### [Exercise description]
Reproduce all of the data exactly as written.

### [Given information]
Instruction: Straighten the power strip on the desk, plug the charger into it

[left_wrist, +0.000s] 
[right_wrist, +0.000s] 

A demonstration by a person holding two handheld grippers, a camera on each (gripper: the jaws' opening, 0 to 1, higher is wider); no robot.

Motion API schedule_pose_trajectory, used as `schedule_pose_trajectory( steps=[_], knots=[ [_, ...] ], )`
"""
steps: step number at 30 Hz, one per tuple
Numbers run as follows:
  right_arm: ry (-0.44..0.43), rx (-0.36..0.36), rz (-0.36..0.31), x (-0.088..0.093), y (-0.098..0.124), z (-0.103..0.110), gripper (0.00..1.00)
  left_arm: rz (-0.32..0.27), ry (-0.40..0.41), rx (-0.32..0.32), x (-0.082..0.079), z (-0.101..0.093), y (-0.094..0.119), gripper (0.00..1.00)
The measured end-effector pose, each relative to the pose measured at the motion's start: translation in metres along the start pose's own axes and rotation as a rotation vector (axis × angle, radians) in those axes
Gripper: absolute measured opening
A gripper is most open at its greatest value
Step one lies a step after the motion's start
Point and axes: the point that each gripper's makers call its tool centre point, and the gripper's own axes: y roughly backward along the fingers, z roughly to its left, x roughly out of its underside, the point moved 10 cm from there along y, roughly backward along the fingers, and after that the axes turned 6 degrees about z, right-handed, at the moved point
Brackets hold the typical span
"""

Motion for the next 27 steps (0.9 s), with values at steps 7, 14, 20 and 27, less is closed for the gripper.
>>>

### [Result for this task]
Instruction: Straighten the power strip on the desk, plug the charger into it

[left_wrist, +0.000s] 
[right_wrist, +0.000s] 

A demonstration by a person holding two handheld grippers, a camera on each (gripper: the jaws' opening, 0 to 1, higher is wider); no robot.

Motion API schedule_pose_trajectory, used as `schedule_pose_trajectory( steps=[_], knots=[ [_, ...] ], )`
"""
steps: step number at 30 Hz, one per tuple
Numbers run as follows:
  right_arm: ry (-0.44..0.43), rx (-0.36..0.36), rz (-0.36..0.31), x (-0.088..0.093), y (-0.098..0.124), z (-0.103..0.110), gripper (0.00..1.00)
  left_arm: rz (-0.32..0.27), ry (-0.40..0.41), rx (-0.32..0.32), x (-0.082..0.079), z (-0.101..0.093), y (-0.094..0.119), gripper (0.00..1.00)
The measured end-effector pose, each relative to the pose measured at the motion's start: translation in metres along the start pose's own axes and rotation as a rotation vector (axis × angle, radians) in those axes
Gripper: absolute measured opening
A gripper is most open at its greatest value
Step one lies a step after the motion's start
Point and axes: the point that each gripper's makers call its tool centre point, and the gripper's own axes: y roughly backward along the fingers, z roughly to its left, x roughly out of its underside, the point moved 10 cm from there along y, roughly backward along the fingers, and after that the axes turned 6 degrees about z, right-handed, at the moved point
Brackets hold the typical span
"""

Motion for the next 27 steps (0.9 s), with values at steps 7, 14, 20 and 27, less is closed for the gripper.
>>>

The requested output is complete.